● EXERCISE BRIEF: The lines to copy from the data below are those that hold the string "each".

● PROVIDED DATA:
◆ ◆ ◆ ◆ ◆

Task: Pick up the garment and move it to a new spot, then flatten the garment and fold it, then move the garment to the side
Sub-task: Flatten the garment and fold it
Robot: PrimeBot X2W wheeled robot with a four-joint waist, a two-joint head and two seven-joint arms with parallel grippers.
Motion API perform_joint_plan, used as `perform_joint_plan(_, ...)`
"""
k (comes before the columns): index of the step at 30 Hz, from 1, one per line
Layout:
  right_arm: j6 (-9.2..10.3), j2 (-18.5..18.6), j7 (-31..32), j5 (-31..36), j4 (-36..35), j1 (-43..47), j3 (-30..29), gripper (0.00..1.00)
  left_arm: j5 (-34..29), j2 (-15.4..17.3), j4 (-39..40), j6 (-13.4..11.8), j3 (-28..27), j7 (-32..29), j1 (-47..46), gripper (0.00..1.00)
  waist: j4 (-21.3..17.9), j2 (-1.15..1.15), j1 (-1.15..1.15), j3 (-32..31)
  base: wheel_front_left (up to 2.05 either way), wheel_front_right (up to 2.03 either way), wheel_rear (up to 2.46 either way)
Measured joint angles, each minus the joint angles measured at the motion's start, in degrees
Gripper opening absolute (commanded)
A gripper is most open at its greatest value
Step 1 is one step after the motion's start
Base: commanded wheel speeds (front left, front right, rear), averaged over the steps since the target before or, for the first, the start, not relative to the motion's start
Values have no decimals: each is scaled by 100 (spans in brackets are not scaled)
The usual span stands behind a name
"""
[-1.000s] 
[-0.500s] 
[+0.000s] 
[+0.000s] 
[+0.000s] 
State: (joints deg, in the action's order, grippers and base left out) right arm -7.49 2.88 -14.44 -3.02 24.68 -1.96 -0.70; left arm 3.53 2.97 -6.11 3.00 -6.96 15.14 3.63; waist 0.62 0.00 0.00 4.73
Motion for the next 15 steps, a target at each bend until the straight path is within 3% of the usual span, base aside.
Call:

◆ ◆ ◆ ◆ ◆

● ANSWER SPACE:
Measured joint angles, each minus the joint angles measured at the motion's start, in degrees
Values have no decimals: each is scaled by 100 (spans in brackets are not scaled)
Motion for the next 15 steps, a target at each bend until the straight path is within 3% of the usual span, base aside.

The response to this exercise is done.